Зрелой поэзии Брехта присуща грубая простота выражений, за которыми чувствовался поэт, привыкший не стыдиться «низменности» своих воззрений на жизнь, не приукрашивать и не маскировать их патетической фразой.
Не признавая «благостной лжи», Брехт самые неприятные вещи называет своими именами. Он враг «возвышенного», ибо знает, что за ним скрывается и из каких источников проистекает подозрительное пристрастие к красноречию и пафосу.

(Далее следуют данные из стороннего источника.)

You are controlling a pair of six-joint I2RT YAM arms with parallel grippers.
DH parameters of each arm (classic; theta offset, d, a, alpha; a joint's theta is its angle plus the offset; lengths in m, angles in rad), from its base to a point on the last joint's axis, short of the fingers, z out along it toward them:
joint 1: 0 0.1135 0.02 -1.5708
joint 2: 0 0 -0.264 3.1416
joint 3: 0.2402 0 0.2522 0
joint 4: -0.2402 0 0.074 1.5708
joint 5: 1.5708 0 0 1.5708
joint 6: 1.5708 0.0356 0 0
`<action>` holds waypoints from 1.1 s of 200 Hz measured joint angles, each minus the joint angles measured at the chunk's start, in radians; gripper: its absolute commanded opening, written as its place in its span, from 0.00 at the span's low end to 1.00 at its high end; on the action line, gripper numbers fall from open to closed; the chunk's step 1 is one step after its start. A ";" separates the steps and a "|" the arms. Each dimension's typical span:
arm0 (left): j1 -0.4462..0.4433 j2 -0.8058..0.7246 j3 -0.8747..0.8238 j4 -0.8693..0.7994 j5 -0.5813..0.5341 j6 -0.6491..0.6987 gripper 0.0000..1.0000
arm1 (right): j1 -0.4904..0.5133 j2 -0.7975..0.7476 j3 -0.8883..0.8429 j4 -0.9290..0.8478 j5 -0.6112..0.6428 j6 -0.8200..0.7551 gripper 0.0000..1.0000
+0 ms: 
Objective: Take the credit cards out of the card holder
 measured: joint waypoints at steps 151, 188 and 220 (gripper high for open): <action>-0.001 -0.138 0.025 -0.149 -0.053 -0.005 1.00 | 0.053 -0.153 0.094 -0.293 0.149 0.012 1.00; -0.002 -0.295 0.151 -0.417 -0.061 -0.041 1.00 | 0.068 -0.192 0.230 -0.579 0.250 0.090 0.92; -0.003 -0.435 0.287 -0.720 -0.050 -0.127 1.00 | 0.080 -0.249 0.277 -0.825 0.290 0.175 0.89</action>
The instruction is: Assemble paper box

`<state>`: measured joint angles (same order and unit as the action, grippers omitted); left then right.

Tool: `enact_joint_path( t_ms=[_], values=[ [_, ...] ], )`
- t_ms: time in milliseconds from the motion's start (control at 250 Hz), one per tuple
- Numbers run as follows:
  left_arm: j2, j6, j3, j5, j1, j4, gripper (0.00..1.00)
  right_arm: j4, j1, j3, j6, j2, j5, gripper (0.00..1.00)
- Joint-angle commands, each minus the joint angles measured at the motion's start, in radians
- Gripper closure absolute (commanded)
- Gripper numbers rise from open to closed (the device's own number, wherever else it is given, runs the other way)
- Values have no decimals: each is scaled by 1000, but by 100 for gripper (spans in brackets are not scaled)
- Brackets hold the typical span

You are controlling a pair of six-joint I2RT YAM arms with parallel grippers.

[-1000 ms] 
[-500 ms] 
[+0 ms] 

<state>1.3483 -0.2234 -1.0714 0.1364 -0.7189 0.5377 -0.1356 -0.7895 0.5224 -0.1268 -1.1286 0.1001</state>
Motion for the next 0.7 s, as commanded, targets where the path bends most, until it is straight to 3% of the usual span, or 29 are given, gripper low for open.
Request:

Те, что крадут мясо с нашего стола, Проповедуют довольство жизнью. Те, что получают мзду, взимаемую с нас, Требуют жертвенной готовности. Нажравшиеся досыта обращаются к голодным с речами О грядущих великих временах, —так говорит Брехт в своих «Азах о войне — немцам», а несколько выше замечает:
У высоких господ Разговор о еде считается низменным. Это потому, что Они уже поели… …Если люди из низов Не будут думать о низменном, Они никогда не возвысятся.Своей поэзией Брехт учил по-настоящему понимать то, что многим лишь кажется понятным. Он обнажал простые истины классовой борьбы, грубые и «низменные» истины, столь часто маскируемые напыщенными рассуждениями о «чести», «славе», «долге» и т. д., он вскрывал материальную. подноготную самой «идеальной» лжи. В сотрясаемой экономическим и политическим кризисом предгитлеровской Германии, а затем в странах своего изгнания он пытливо всматривался в социальные аномалии капиталистического мира, создавая неповторимо оригинальную поэзию, удивительный сплав философской мысли и искусства слова. Он сумел подняться на уровень самой высокой интеллектуальности в работе над темами, которые под пером иных его литературных соратников оставались элементарной (хотя и зарифмованной) политграмотой. Для него поэзия лишь начиналась там, где для многих других она заканчивалась. Он умел заставить читателей поражаться новизне того, что те привыкли считать старым, он был ярко оригинален даже в таких тематических областях, которые давно уже казались кладбищами трюизмов, он умел делать драгоценные открытия при разработке, казалось бы, уже истощенных месторождений.